Глава 1: Домой, к Теплу Бабкиному и Женской Тяге
Автобус плюнул меня на пыльную обочину как ненужную кость, выдохнув клуб дизельной вони. Я встал, ноги чуть подкосились от непривычной твердости мирной земли. Село. Мое. Родное. Три года, семь месяцев и восемнадцать дней не видел. А смотрит теперь, будто не спало, а умирало медленной смертью. Сердце сжалось тупой болью. Избы, помнившие меня пацаном, покосились, будто спина от непосильной ноши. Заборы, за которые мы прятались в "войнушке", рассыпались в труху. Даже собаки – те прежние, бойкие цепные псы – теперь лениво поднимали головы, гавкали разок для вида и затихали. Тишина. Не мирная, а мертвая. Гул тракторов, крики ребятни, бабий смех с огородов – все растворилось. Остался лишь шелест ветра в сухом бурьяне да гул в собственных ушах – не от близкого разрыва "Града", а от этой всепоглощающей, давящей тишины.
Домой? Щемящий вопрос ударил под дых. А дом-то где? Бабкин дом – тот самый, где я вырос после того, как родители в той аварии… – стоял чуть в стороне, и вид у него был такой же убитый, как у всего села. Крыша просела, шифер порос мхом, окна – мутные, слепые глаза. Мой дом. И я сам – Павел, 27 лет, бывший скотник местного колхоза, а ныне ветеран той спецоперации, что на Украине… – чувствовал себя таким же разбитым корытом. Пустым. Как та воронка после "прилета" – только внутри не осколки, а черная пустота, гудевшая от многомесячного ада и этой вот, нездешней тишины. И еще… еще дикая, животная тяга. Три года. Три года в мужском пекле – казарма, окоп, госпиталь. Три года грубости, мата, пота, крови и полного отсутствия женщины. Ни запаха, ни прикосновения, ни смеха. А хотелось… хотелось жены. Теплой, своей. Хотелось дочку – смешную, с косичками, чтобы смеялась звонко. Мечта, которая грела в окопе, когда смерть дышала в затылок. Мечта о своем очаге, о продолжении жизни, которую так легко могли оборвать там.

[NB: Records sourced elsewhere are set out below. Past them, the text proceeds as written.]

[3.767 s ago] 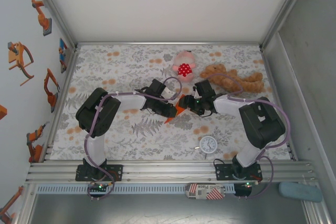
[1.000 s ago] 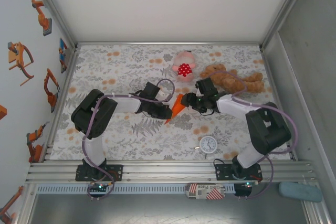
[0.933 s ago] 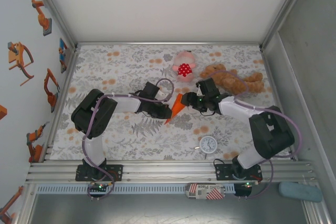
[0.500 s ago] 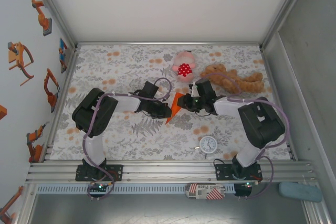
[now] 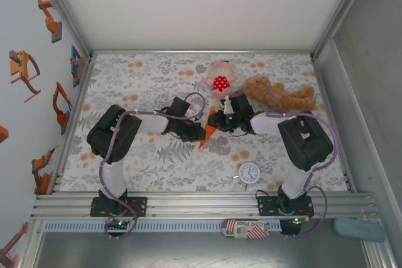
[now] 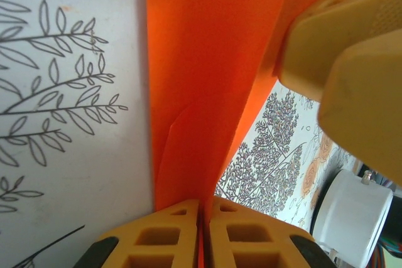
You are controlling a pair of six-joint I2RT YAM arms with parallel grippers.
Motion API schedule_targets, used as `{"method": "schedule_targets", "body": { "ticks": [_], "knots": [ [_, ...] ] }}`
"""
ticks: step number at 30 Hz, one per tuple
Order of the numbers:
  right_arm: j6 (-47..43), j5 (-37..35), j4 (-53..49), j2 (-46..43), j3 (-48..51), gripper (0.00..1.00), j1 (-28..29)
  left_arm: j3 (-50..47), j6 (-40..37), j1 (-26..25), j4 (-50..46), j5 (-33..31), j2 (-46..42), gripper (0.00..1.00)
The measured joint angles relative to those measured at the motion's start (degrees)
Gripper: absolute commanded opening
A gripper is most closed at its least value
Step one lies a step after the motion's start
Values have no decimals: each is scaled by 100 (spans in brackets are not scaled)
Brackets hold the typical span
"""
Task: Fold a paper plane with a square sheet of paper (pick it up from the middle)
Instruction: Fold the wing for the fifth time at the center of the table.
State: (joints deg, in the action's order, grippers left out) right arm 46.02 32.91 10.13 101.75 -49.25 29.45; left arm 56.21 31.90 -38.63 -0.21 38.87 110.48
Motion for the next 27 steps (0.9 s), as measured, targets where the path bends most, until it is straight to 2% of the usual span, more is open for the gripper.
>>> {"method": "schedule_targets", "body": {
  "ticks": [17,27],
  "knots": [
    [-55,-98,-195,275,-118,25,0,4,52,11,17,70,9,16],
    [-74,-55,-160,317,-155,26,0,11,50,24,-2,55,42,12]
  ]
}}
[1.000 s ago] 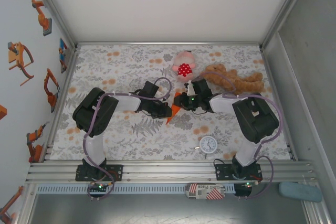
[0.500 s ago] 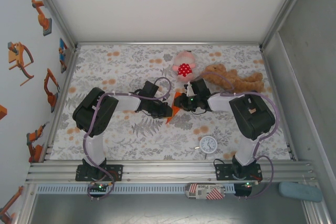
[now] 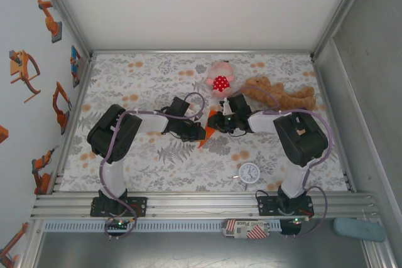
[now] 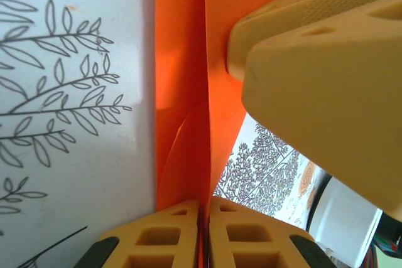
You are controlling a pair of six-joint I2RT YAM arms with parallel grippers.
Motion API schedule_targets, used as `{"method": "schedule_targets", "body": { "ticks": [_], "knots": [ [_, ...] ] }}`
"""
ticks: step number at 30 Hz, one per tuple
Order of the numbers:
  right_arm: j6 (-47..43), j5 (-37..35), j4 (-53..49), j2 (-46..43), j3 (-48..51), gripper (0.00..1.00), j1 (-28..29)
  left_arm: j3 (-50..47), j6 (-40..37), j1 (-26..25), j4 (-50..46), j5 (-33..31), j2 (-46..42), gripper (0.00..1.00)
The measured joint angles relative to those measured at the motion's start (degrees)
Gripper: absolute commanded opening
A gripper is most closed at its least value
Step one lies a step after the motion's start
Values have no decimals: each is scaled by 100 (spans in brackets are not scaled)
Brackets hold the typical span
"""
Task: Fold a paper plane with a square sheet of paper (pick it up from the middle)
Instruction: Fold the wing for the fifth time at the center of the table.
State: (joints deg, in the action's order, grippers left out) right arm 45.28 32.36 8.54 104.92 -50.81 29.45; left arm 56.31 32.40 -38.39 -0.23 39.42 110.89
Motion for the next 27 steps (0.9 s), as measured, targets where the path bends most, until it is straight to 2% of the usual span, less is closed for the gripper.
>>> {"method": "schedule_targets", "body": {
  "ticks": [9,14,27],
  "knots": [
    [-33,-42,249,-601,424,25,0,-59,7,22,111,9,4,11],
    [2,-4,295,-560,575,18,0,-70,24,24,138,17,4,11],
    [11,175,459,-155,490,17,0,-83,44,31,168,35,4,11]
  ]
}}
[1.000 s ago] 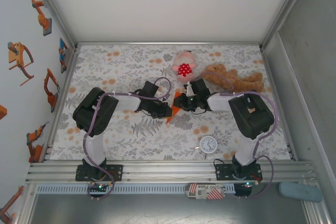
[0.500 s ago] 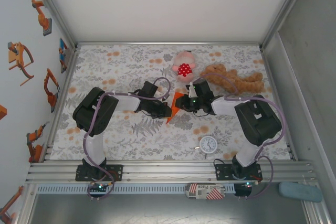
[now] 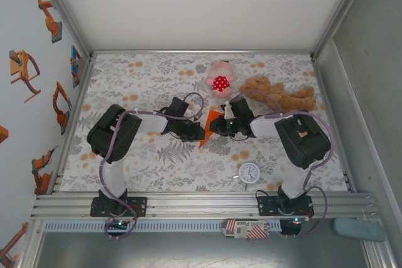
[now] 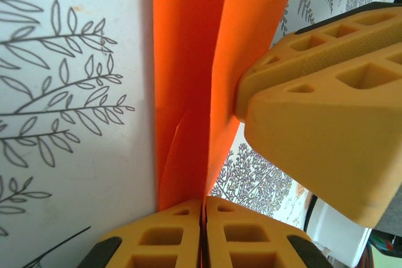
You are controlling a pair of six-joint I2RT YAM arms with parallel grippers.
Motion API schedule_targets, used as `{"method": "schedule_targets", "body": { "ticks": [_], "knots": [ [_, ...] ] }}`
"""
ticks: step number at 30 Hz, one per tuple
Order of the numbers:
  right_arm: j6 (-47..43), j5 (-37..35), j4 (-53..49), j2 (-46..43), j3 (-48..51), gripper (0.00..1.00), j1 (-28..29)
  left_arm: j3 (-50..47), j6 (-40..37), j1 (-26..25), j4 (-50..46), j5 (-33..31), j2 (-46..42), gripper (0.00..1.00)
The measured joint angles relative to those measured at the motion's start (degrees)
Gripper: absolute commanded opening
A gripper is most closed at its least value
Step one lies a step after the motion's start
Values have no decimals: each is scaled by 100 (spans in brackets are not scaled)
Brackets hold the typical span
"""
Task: Fold a paper plane with a square sheet of paper (pick it up from the middle)
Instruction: Fold the wing for the fifth time at the center of the table.
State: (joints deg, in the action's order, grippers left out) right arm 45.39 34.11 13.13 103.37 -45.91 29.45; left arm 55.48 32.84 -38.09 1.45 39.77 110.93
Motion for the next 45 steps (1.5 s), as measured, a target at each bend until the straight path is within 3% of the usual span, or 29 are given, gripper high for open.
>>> {"method": "schedule_targets", "body": {
  "ticks": [30,45],
  "knots": [
    [-48,-28,-321,249,-271,17,0,0,0,20,2,22,4,12],
    [-175,-48,-553,313,-428,17,4,-151,-2,20,-297,-205,-319,24]
  ]
}}
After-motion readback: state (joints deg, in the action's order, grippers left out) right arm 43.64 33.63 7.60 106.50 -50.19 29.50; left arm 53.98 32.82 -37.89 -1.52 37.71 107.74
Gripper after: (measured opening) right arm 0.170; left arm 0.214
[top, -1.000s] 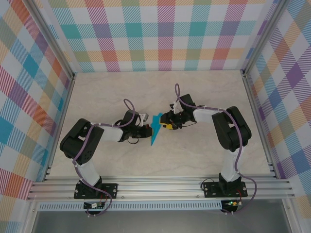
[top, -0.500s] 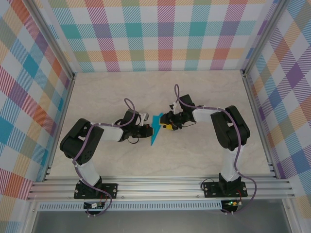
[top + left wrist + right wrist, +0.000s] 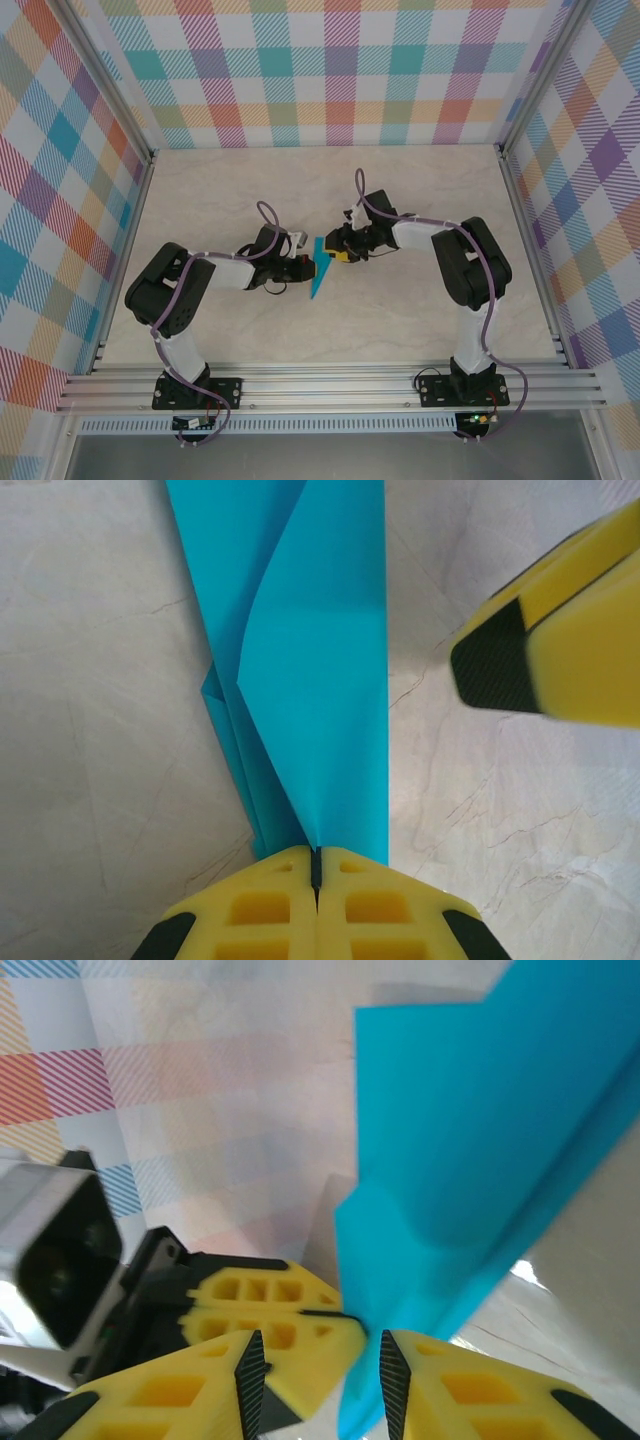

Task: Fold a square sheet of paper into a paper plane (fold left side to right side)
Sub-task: Fold the wing for the fifth time at the center of the table.

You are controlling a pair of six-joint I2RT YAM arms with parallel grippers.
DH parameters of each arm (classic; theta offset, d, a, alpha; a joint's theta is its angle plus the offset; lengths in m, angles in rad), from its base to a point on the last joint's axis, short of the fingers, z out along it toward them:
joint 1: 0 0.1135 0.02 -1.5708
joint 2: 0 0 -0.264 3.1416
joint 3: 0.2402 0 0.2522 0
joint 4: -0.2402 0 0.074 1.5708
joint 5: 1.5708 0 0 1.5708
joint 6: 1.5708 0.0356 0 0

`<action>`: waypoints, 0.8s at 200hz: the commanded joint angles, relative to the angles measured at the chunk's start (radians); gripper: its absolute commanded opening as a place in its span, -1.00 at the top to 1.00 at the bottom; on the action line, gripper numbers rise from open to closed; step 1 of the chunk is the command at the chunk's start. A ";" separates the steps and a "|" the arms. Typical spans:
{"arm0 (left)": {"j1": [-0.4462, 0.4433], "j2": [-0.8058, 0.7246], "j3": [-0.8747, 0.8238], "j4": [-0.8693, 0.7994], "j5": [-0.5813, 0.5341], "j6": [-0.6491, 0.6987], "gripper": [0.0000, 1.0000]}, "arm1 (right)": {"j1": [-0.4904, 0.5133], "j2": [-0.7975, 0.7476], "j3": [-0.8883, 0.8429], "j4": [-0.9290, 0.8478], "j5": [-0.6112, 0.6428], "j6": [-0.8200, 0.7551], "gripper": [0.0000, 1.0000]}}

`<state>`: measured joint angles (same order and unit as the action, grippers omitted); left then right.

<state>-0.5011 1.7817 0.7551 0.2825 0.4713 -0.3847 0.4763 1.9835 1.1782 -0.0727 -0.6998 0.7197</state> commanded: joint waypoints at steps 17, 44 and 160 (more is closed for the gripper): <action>0.010 0.028 0.024 -0.022 0.004 0.021 1.00 | 0.016 0.048 0.067 -0.006 0.017 0.021 0.27; 0.011 0.031 0.026 -0.023 0.001 0.021 1.00 | 0.028 0.076 0.097 -0.020 0.017 0.017 0.26; 0.011 0.042 0.032 -0.040 -0.010 0.028 1.00 | 0.043 0.132 0.161 -0.138 0.077 -0.044 0.26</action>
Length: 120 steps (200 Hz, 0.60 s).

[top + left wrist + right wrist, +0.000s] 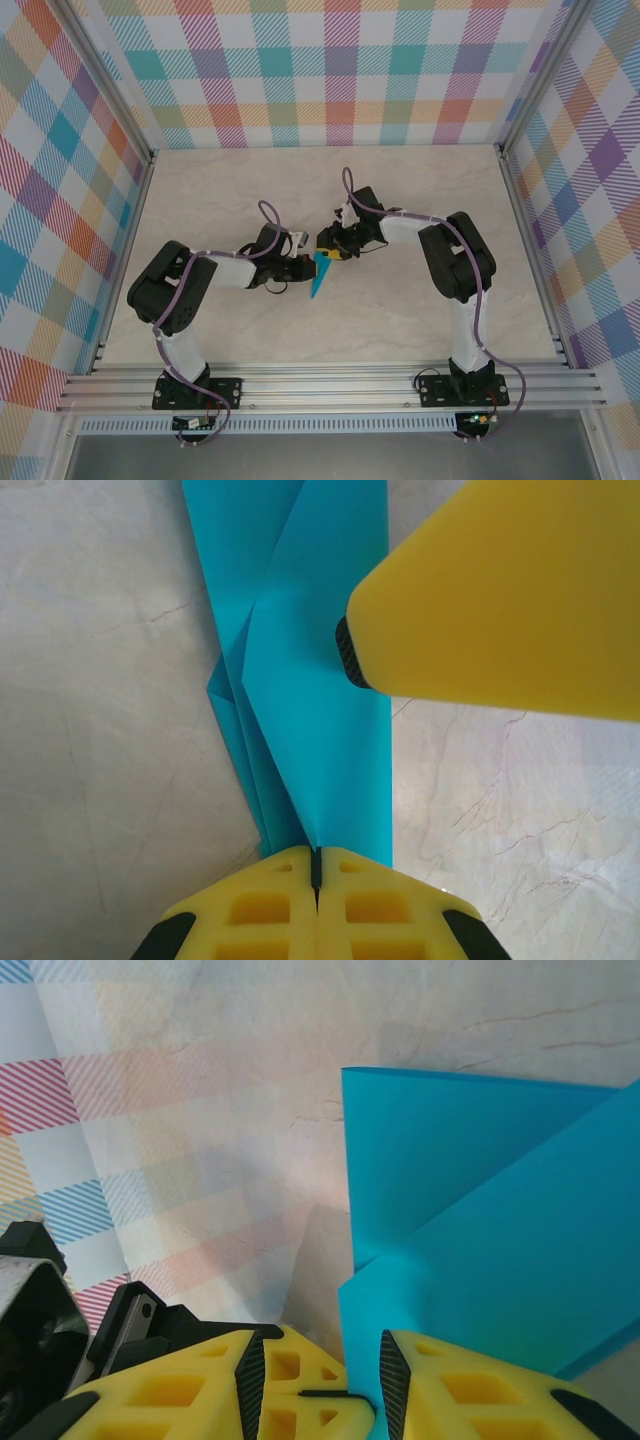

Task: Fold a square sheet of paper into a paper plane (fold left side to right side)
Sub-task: Fold the wing for the fifth time at the center of the table.

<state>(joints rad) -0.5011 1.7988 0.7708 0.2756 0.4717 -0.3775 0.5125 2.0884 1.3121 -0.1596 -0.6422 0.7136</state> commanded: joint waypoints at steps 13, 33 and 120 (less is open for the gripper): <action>0.010 0.027 0.017 -0.036 -0.011 0.021 1.00 | 0.008 0.031 0.029 -0.054 0.021 -0.042 0.26; 0.010 0.028 0.018 -0.035 -0.012 0.022 1.00 | 0.008 0.038 0.030 -0.057 0.024 -0.045 0.26; 0.010 -0.055 -0.001 -0.052 0.007 0.021 0.99 | 0.008 0.080 0.046 -0.163 0.070 -0.068 0.25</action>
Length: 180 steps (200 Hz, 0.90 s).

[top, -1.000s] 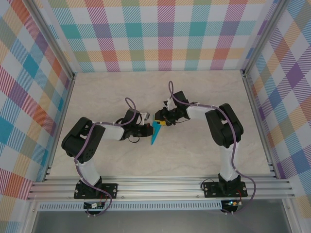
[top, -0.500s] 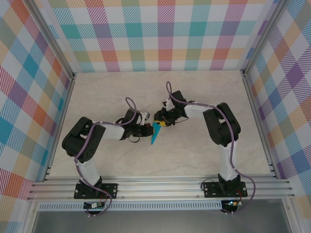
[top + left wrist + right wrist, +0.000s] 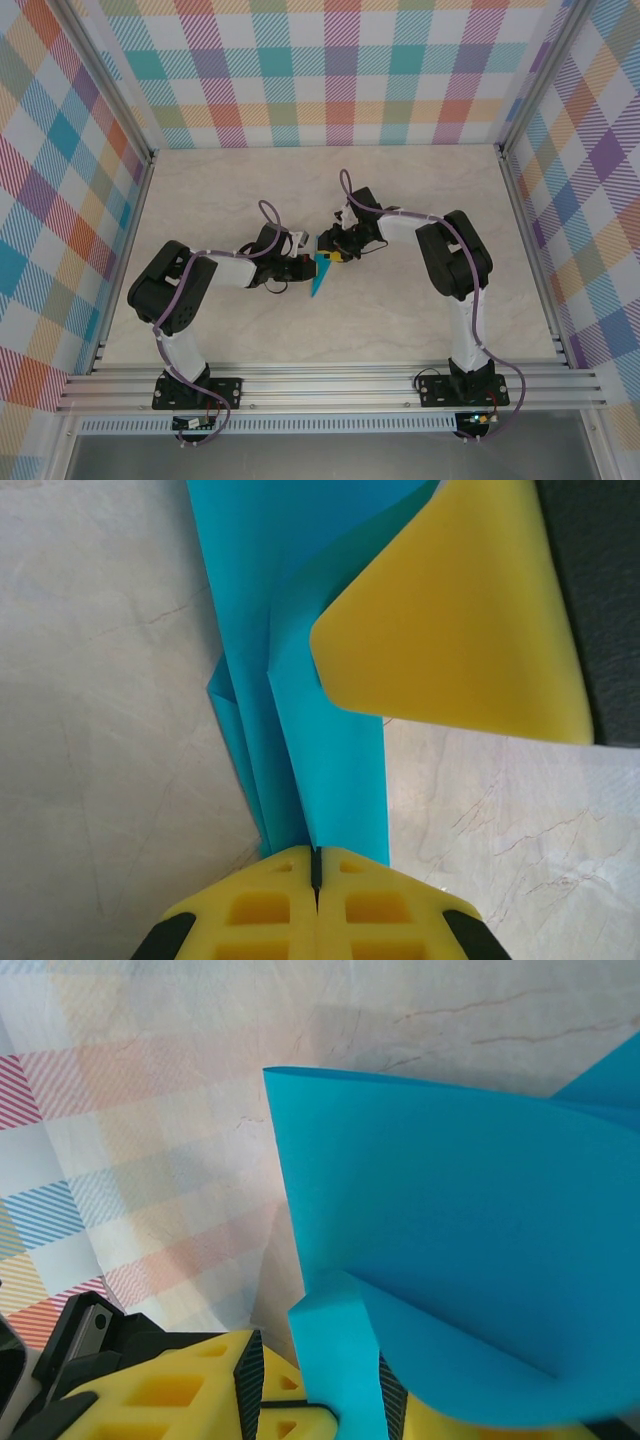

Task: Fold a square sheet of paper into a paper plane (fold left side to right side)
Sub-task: Fold the wing for the fifth time at the center of the table.

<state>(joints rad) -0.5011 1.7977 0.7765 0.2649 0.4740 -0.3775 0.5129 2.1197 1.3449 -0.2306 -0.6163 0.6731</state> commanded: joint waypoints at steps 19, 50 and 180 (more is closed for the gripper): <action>0.011 -0.107 -0.015 -0.070 0.005 0.025 0.82 | 0.006 0.055 0.008 -0.098 0.046 -0.028 0.25; 0.010 -0.203 -0.030 -0.119 0.012 0.036 0.60 | 0.008 0.056 0.006 -0.098 0.044 -0.030 0.25; -0.063 -0.057 0.032 -0.072 0.200 0.034 0.61 | 0.007 0.054 0.010 -0.103 0.046 -0.032 0.25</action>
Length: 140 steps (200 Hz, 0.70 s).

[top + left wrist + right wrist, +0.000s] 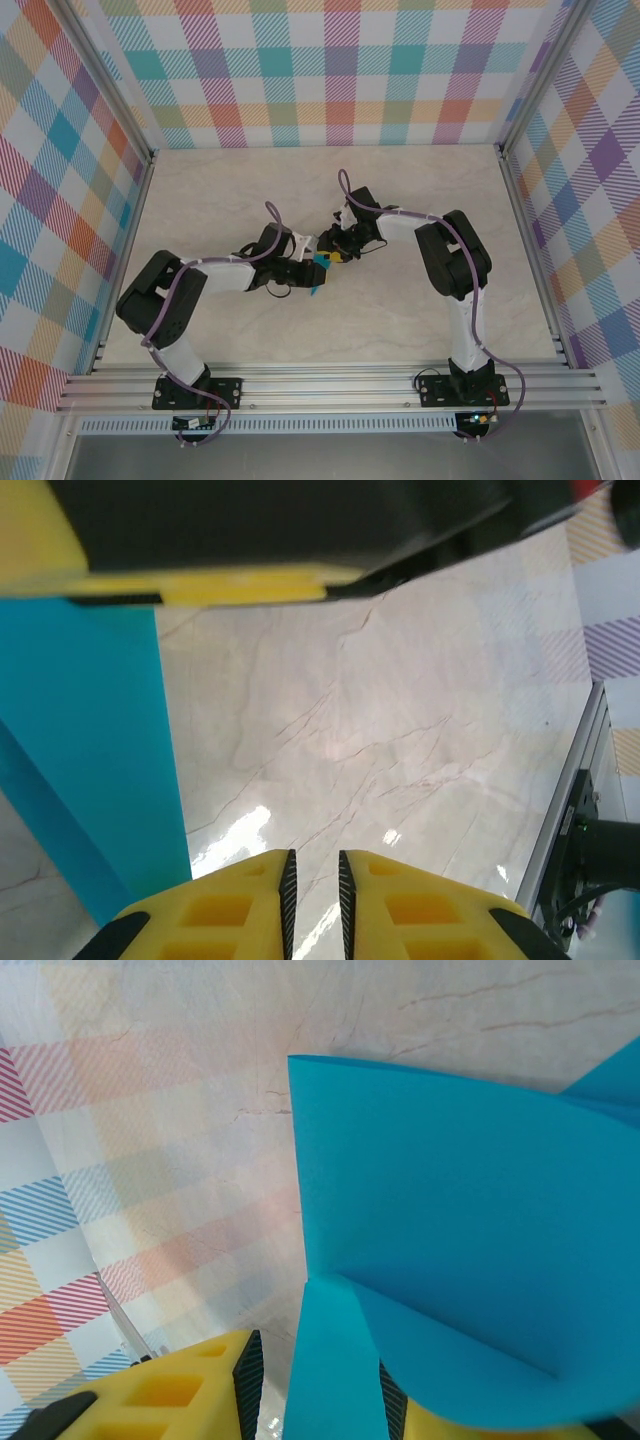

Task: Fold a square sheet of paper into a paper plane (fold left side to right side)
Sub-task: Fold the wing for the fifth time at the center of the table.

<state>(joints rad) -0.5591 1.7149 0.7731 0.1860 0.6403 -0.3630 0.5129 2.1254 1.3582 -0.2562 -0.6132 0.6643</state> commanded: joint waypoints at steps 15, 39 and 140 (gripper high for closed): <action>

В груди – комок размером с кулак: сверху – щемящая радость, что жив, что ноги несут, что вижу это небо, пусть и серое; а внизу, глубже – тяжелая, горькая тоска. Тоска по тому, чего уже нет – по родителям, по шумной деревне, по своей прежней, простой жизни, где главной заботой было успеть подоить коров до рассвета. Тоска по нормальности. И еще – жгучее, нестерпимое желание женского тепла. Не просто секса – хотя и его хотелось до дрожи в коленях – а именно тепла. Ласки. Тихого слова. Чтобы рука женская коснулась по-настоящему.
Едва скрипнула калитка старого, покосившегося забора, как из избы метнулась тень. Бабка Агафья. Выглянула, вгляделась – и вылетела на крыльцо, будто ошпаренная кипятком, забыв про палку, про больные ноги. Маленькая, сгорбленная, вся в морщинах, как спелое яблоко. Бросилась ко мне, обхватила так, что кости затрещали, прижала мою щеку к своей старенькой телогрейке. Запахло сеном, печным дымком и чем-то бесконечно родным – детством.
"Пашенька! Радость ты моя! Родненький! Живой! Целый-целехонек!" – голос ее дрожал, слезы текли по щекам, оставляя блестящие дорожки на запыленной коже. Она гладила мои щеки, волосы, плечи, будто проверяя, не мираж ли.
Живой-то жив, бабуль… а целый ли? – пронеслось в голове. Там, внутри, все еще гудело. Рука сама потянулась к пачке сигарет. "Живой, бабуль, живой," – выдавил я сквозь комок в горле. Голос хриплый, непривычный к таким словам. Закурил, глубоко затягиваясь, стараясь унять дрожь в пальцах. Отвел глаза от ее радостного лица – на дом. На свой дом. Стыдно стало. Крыша – решето. Окна – ни одного целого стекла, кое-где фанера. Дверь скособоченная. Развалины. После бетонных коробок, где мы жили на передке, это казалось особенно убогим. Но это было мое. Единственное, что осталось.